◆ Task to carry out
Your answer should be a faithful copy of the entire listing.
----------
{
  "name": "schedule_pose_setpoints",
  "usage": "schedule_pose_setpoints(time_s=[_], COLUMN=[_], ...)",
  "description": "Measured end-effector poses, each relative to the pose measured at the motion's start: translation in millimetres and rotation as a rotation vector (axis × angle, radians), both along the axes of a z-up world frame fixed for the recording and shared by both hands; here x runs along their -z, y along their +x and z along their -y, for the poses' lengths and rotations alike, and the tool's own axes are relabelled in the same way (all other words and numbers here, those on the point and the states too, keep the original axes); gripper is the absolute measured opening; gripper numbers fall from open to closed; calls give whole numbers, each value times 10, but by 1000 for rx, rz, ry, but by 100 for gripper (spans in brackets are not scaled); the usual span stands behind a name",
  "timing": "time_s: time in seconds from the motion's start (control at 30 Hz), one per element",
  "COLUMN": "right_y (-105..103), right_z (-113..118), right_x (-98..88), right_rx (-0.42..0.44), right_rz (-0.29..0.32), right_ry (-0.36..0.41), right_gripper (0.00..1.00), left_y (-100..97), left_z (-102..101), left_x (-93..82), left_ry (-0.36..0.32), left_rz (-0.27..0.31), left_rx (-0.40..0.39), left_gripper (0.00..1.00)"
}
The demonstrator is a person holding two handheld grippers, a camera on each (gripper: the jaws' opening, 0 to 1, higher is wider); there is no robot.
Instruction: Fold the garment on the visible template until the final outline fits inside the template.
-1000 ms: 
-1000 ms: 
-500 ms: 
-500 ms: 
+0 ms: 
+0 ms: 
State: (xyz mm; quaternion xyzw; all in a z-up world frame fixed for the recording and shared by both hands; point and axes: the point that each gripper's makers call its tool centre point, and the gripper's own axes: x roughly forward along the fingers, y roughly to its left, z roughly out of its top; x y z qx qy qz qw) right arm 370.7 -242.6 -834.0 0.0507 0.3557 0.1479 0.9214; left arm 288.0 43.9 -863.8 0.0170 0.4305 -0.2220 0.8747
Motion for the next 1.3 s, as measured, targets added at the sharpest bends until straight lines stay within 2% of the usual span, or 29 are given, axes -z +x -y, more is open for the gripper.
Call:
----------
◆ Written reply
{
  "name": "schedule_pose_setpoints",
  "usage": "schedule_pose_setpoints(time_s=[_], COLUMN=[_], ...)",
  "description": "Measured end-effector poses, each relative to the pose measured at the motion's start: translation in millimetres and rotation as a rotation vector (axis × angle, radians), both along the axes of a z-up world frame fixed for the recording and shared by both hands; here x runs along their -z, y along their +x and z along their -y, for the poses' lengths and rotations alike, and the tool's own axes are relabelled in the same way (all other words and numbers here, those on the point and the states too, keep the original axes); gripper is the absolute measured opening; gripper numbers fall from open to closed; calls give whole numbers, each value times 10, but by 1000 for rx, rz, ry, but by 100 for gripper (spans in brackets are not scaled); the usual span stands behind a name",
  "timing": "time_s: time in seconds from the motion's start (control at 30 Hz), one per element",
  "COLUMN": "right_y (-105..103), right_z (-113..118), right_x (-98..88), right_rx (-0.42..0.44), right_rz (-0.29..0.32), right_ry (-0.36..0.41), right_gripper (0.00..1.00), left_y (-100..97), left_z (-102..101), left_x (-93..82), left_ry (-0.36..0.32), left_rz (-0.27..0.31), left_rx (-0.40..0.39), left_gripper (0.00..1.00)"
}
The demonstrator is a person holding two handheld grippers, a camera on each (gripper: the jaws' opening, 0 to 1, higher is wider); there is no robot.
Instruction: Fold the garment on the visible template until the final outline fits inside the template.
-1000 ms: 
-1000 ms: 
-500 ms: 
-500 ms: 
+0 ms: 
+0 ms: 
State: (xyz mm; quaternion xyzw; all in a z-up world frame fixed for the recording and shared by both hands; point and axes: the point that each gripper's makers call its tool centre point, and the gripper's own axes: x roughly forward along the fingers, y roughly to its left, z roughly out of its top; x y z qx qy qz qw) right arm 370.7 -242.6 -834.0 0.0507 0.3557 0.1479 0.9214; left arm 288.0 43.9 -863.8 0.0170 0.4305 -0.2220 0.8747
Motion for the next 1.3 s, as measured, targets added at the sharpest bends until straight lines stay within 2% of the usual span, or 29 are given, axes -z +x -y, more is open for the gripper.
Call:

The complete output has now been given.